Dataset entries>

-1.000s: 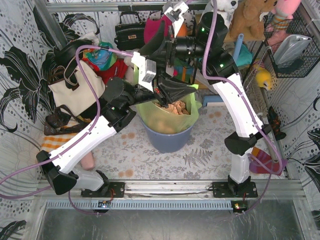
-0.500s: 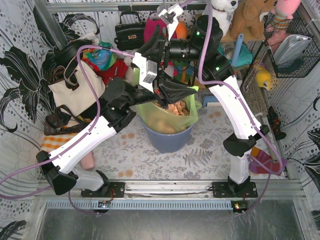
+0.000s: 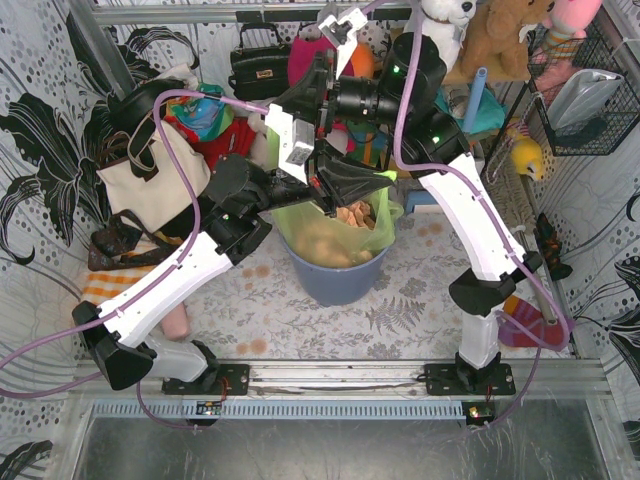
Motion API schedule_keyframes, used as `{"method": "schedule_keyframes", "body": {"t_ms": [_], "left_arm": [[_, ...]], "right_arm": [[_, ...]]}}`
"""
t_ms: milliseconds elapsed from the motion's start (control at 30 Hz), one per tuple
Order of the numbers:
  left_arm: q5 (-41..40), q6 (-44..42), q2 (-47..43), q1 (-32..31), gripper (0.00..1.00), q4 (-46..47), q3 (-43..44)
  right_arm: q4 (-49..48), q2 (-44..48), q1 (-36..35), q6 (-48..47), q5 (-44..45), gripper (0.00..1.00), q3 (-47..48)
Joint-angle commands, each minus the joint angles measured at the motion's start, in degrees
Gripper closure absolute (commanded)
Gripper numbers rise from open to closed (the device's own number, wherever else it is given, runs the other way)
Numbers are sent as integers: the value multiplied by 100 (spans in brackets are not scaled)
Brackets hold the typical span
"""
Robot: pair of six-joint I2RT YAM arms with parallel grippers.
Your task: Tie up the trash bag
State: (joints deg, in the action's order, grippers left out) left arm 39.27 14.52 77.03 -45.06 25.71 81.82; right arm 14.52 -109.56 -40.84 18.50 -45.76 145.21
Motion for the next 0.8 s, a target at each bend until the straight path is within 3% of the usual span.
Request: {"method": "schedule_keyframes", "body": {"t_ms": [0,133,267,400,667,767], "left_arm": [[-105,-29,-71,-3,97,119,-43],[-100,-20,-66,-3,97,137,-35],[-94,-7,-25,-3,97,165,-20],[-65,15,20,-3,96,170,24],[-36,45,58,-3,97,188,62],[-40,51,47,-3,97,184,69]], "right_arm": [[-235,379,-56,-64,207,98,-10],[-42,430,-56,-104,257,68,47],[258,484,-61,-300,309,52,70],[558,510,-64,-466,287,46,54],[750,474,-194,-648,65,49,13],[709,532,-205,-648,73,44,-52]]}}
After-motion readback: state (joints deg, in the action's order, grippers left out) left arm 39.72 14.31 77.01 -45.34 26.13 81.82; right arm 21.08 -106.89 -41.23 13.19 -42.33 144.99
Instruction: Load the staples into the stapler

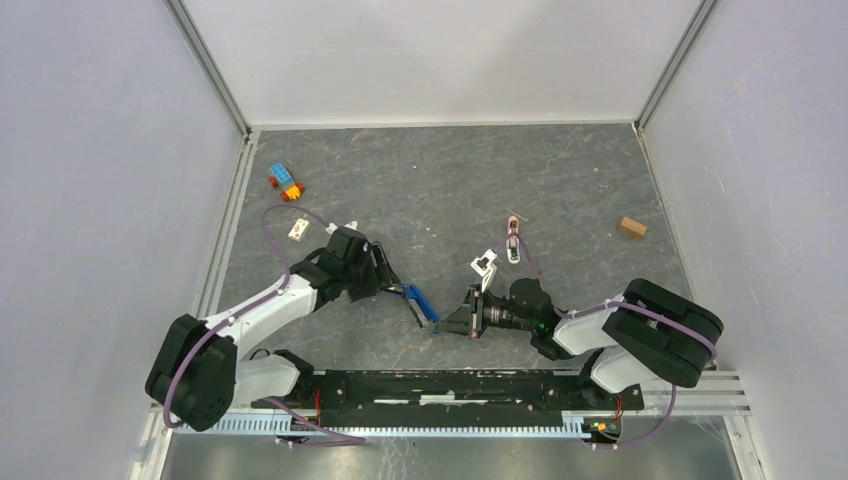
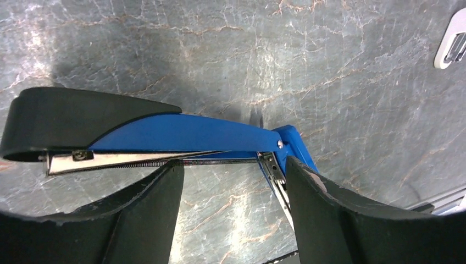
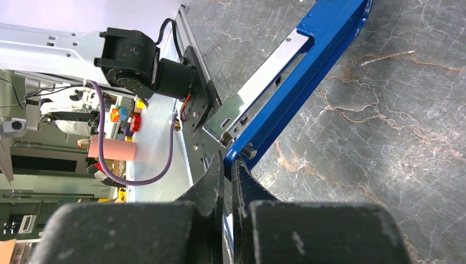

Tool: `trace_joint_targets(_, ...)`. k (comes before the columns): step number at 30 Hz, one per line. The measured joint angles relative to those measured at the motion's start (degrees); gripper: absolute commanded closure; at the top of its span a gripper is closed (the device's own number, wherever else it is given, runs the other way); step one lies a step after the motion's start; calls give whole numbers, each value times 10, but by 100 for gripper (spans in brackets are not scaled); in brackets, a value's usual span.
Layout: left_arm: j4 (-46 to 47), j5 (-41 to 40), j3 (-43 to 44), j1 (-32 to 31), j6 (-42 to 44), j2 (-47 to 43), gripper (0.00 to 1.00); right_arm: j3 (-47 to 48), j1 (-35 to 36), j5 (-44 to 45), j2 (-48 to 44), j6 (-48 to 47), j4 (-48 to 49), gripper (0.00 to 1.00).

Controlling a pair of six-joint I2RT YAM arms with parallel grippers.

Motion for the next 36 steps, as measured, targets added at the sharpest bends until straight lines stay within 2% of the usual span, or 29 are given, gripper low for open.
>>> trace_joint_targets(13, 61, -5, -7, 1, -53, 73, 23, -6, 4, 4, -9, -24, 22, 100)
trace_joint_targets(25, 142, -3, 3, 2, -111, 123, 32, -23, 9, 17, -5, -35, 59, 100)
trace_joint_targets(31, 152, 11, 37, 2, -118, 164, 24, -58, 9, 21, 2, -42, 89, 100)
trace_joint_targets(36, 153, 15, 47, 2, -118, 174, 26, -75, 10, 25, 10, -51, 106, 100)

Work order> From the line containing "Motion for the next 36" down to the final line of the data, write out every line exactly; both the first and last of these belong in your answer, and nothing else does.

Solved problem>
Motion for the next 36 steps, as measured, targets added at the sharpest bends until straight lines stay within 2% of the usual span, or 29 are given, gripper low for open.
>>> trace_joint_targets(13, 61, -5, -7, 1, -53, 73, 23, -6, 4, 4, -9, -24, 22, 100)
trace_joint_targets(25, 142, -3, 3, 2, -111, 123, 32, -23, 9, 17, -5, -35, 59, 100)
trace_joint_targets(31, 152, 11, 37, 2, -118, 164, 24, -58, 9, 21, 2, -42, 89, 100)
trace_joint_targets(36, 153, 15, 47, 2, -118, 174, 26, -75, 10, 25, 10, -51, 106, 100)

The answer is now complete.